• Problem to solve: Repeat the listing word for word, but skip any pictures.

• Data to examine:
* * * *

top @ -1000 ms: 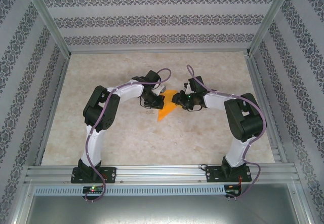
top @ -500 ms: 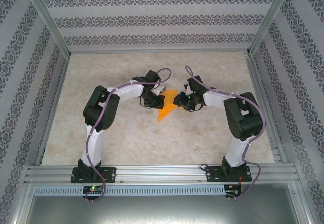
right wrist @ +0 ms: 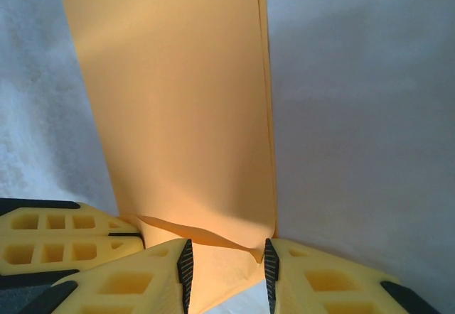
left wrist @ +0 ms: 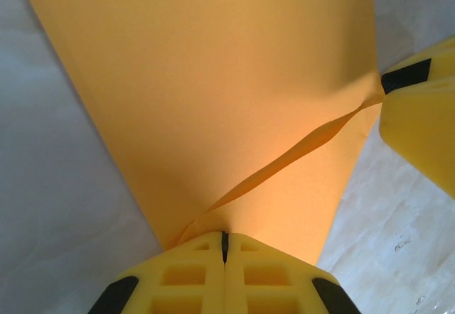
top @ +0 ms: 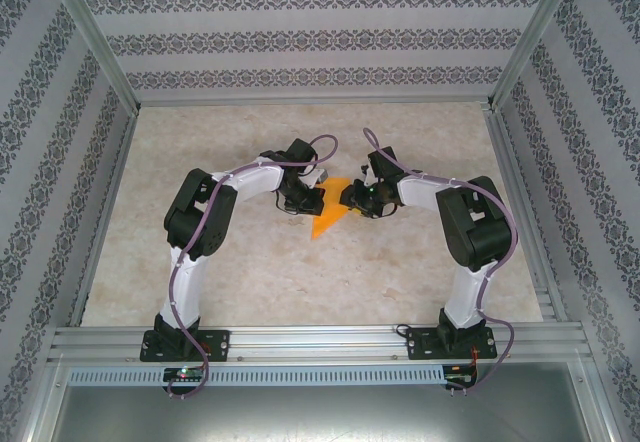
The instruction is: Fold a paper plane with a square sheet of paper (pick it up from the middle)
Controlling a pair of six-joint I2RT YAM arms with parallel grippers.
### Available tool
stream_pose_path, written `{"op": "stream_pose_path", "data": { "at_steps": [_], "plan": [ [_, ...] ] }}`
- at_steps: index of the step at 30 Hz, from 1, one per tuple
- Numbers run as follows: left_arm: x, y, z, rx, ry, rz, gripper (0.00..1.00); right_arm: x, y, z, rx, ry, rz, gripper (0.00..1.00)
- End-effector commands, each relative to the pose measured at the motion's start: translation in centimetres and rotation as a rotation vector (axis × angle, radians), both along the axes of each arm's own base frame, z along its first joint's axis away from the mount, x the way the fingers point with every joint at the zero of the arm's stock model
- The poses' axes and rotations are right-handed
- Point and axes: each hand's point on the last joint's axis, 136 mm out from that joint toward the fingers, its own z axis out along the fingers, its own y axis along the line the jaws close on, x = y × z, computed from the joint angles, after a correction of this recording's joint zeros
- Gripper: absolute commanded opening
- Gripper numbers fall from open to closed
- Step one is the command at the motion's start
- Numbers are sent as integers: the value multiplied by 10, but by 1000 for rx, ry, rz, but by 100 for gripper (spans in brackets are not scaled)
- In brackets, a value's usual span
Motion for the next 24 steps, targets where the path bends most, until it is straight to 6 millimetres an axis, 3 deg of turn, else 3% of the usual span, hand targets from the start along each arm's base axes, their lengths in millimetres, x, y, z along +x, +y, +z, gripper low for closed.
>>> {"op": "stream_pose_path", "data": {
  "at_steps": [1,11,24],
  "plan": [
    [-10,21,-42,103,65,-3,0,1,11,2,36,9,14,35],
    [-11,21,-42,100,69,-2,0,-2,14,5,156,17,-48,34],
    [-11,20,-44,99,71,0,0,-8,-12,6,-43,-5,-26,33]
  ]
}}
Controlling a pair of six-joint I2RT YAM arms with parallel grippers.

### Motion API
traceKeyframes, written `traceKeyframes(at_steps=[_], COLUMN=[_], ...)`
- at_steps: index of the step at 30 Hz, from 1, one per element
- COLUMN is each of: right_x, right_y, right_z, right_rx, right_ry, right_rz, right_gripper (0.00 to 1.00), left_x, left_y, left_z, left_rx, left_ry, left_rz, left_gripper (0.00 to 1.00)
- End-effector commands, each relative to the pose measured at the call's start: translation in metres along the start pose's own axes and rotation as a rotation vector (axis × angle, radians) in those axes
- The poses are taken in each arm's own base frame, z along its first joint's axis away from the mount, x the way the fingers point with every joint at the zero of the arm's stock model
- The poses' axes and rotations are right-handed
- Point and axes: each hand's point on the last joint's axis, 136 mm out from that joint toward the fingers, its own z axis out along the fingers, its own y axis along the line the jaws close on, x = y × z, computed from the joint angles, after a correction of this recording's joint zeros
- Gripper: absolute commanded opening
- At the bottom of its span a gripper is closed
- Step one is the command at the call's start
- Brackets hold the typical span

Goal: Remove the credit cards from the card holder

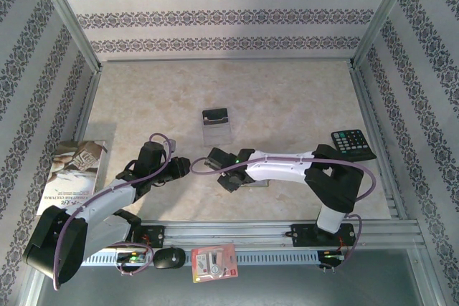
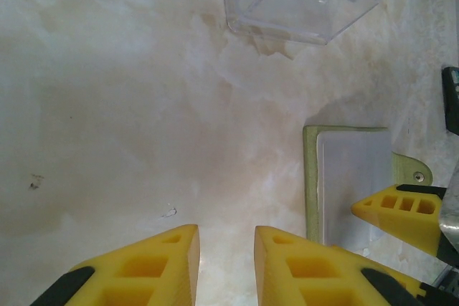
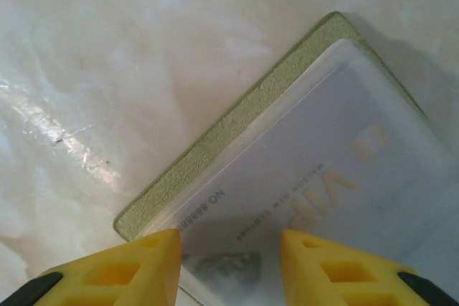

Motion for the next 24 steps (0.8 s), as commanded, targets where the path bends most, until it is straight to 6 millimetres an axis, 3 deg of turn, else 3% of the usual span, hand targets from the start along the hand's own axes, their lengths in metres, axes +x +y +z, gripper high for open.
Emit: traceKeyframes(at_steps=[1, 5, 10, 15, 24], right_x=[-0.009, -0.005, -0.006, -0.018, -0.01], right_y=[-0.003, -0.001, 0.005, 0.003, -0.03], right_z=[0.002, 0.009, 0.01, 0.002, -0.007], right_rx=[0.055, 0.05, 0.016, 0.008, 0.053], right_ry=[-0.021, -0.004, -0.021, -0.098, -0.162], right_rz=[-0.03, -0.033, -0.022, 0.013, 0.164], right_gripper=[0.4, 0.32, 0.14, 0.02, 0.0], left_x=[-0.003, -0.002, 0.0, 0.003, 0.007], left_y=[-0.006, -0.006, -0.01, -0.023, -0.049], left_z=[0.0, 0.001, 0.002, 0.007, 0.025], left_rx=[0.026, 0.027, 0.037, 0.065, 0.111], left_ry=[-0.018, -0.012, -0.002, 0.008, 0.022], left_rz=[0.007, 0.01, 0.02, 0.048, 0.089], left_gripper=[0.26, 0.26, 0.26, 0.25, 0.25])
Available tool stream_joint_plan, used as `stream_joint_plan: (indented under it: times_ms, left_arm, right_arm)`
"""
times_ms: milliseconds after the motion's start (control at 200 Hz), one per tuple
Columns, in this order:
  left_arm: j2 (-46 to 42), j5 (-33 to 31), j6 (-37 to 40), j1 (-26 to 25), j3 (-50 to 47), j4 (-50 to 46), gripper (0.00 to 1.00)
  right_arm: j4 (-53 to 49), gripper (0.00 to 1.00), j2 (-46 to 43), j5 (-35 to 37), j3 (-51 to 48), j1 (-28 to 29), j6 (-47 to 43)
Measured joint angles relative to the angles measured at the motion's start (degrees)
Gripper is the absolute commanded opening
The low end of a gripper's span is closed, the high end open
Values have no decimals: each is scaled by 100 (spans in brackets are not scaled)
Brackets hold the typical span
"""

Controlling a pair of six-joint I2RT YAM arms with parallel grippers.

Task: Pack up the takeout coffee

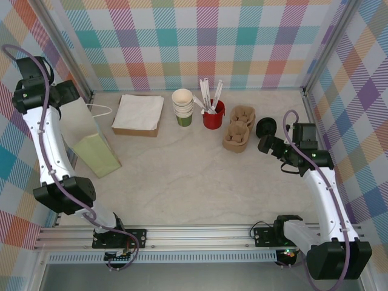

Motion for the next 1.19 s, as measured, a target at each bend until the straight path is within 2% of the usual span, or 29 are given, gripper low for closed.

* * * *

• Problem solution:
top @ -1000 ms: 
top @ -500 ms: 
right wrist @ +0 ms: 
left wrist @ +0 ms: 
top @ +0 ms: 
The instruction is: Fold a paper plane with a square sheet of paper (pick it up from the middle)
Controlling a pair of six-joint I2RT YAM arms with parallel grippers.
### Available tool
stream_pose_path, written `{"op": "stream_pose_path", "data": { "at_steps": [_], "plan": [ [_, ...] ] }}`
- at_steps: index of the step at 30 Hz, from 1, one per tuple
- Numbers run as follows: left_arm: x, y, z, rx, ry, rz, gripper (0.00..1.00); right_arm: x, y, z, rx, ry, rz, gripper (0.00..1.00)
- End-effector commands, each relative to the pose measured at the motion's start: translation in centimetres and rotation as a rotation vector (axis × angle, radians), both along the axes of each arm's own base frame, z along its first joint's axis away from the mount, x the way the fingers point with every joint at the zero of the arm's stock model
- The poses' axes and rotations are right-handed
- Point and axes: each hand's point on the last joint's axis, 136 mm out from that joint toward the fingers, its own z axis out along the fingers, its own y axis along the line the jaws close on, x = y × z, computed from the joint angles, after a correction of this recording's joint zeros
- Gripper: absolute commanded opening
- Gripper numbers fall from open to closed
- Step one is the command at the motion's start
- Numbers are sent as integers: the value multiplied by 10, but by 1000 for rx, ry, rz, but by 100 for gripper (spans in brackets are not scaled)
- In brackets, a value's usual span
Motion for the next 24 steps, targets where the path bends most, until it is straight to 6 millimetres an axis, 3 deg of turn, else 3% of the usual span, hand targets from the start along each arm's base axes, their lengths in millimetres, x, y, z along +x, +y, +z, gripper low for closed.
>>> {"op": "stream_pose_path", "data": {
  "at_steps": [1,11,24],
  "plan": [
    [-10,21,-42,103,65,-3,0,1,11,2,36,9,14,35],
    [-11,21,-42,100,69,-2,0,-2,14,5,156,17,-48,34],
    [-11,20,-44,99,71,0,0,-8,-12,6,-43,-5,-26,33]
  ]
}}
Controlling a pair of six-joint I2RT YAM arms with parallel grippers.

### Motion API
traceKeyframes, written `traceKeyframes(at_steps=[_], COLUMN=[_], ...)`
- at_steps: index of the step at 30 Hz, from 1, one per element
- COLUMN is each of: right_x, right_y, right_z, right_rx, right_ry, right_rz, right_gripper (0.00 to 1.00), left_x, left_y, left_z, left_rx, left_ry, left_rz, left_gripper (0.00 to 1.00)
- End-effector commands, each relative to the pose measured at the call's start: translation in metres along the start pose's own axes and rotation as a rotation vector (axis × angle, radians) in those axes
- The poses are taken in each arm's own base frame, z along its first joint's axis away from the mount, x the way the fingers point with every joint at the zero of the arm's stock model
- The poses' axes and rotations are right-handed
- Point and axes: each hand's point on the last joint's axis, 136 mm out from that joint toward the fingers, its own z axis out along the fingers, its own y axis along the line the jaws close on, x = y × z, computed from the joint angles, after a correction of this recording's joint zeros
- Gripper: absolute commanded opening
- At the bottom of its span a gripper is closed
- Step one is the command at the call's start
- Brackets hold the typical span

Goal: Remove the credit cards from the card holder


Motion for the next 24 steps (0.8 s), as commanded, targets where the path bends most, until it is straight to 6 millimetres an axis, 3 deg of turn, else 3% of the usual span, hand targets from the start along the hand's own axes, their lengths in metres, axes +x +y +z, gripper high for open.
Emit: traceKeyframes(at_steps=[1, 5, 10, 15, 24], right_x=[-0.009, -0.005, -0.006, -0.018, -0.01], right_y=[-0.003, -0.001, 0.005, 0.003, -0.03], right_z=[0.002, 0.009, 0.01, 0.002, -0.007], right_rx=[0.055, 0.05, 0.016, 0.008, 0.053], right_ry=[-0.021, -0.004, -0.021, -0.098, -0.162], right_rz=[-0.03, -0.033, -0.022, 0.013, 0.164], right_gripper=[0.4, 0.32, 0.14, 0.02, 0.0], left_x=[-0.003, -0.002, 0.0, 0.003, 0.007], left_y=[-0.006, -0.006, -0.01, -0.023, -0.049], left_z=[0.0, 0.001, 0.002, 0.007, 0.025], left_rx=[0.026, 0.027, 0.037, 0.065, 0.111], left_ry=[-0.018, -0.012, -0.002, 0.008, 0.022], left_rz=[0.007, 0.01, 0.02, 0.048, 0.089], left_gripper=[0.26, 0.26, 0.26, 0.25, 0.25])
Available tool stream_joint_plan, used as `stream_joint_plan: (indented under it: times_ms, left_arm, right_arm)`
"""
times_ms: milliseconds after the motion's start (control at 200 Hz), one per tuple
Columns, in this order:
  left_arm: j2 (-46 to 42), j5 (-33 to 31), j6 (-37 to 40), j1 (-26 to 25), j3 (-50 to 47), j4 (-50 to 46), gripper (0.00 to 1.00)
  right_arm: j4 (-53 to 49), gripper (0.00 to 1.00), j2 (-46 to 43), j5 (-35 to 37), j3 (-51 to 48), j1 (-28 to 29), j6 (-47 to 43)
Measured joint angles relative to the angles measured at the motion's start (degrees)
Gripper is the absolute commanded opening
The low end of a gripper's span is closed, the high end open
Values have no decimals: each is scaled by 100 (spans in brackets are not scaled)
Brackets hold the typical span
"""

Controlling a pair of six-joint I2RT YAM arms with parallel grippers.

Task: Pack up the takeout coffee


Motion for the next 1.19 s, as measured, a target at each bend until the straight path is within 2% of the usual span, or 29 are given, gripper low for closed.

This completes the output.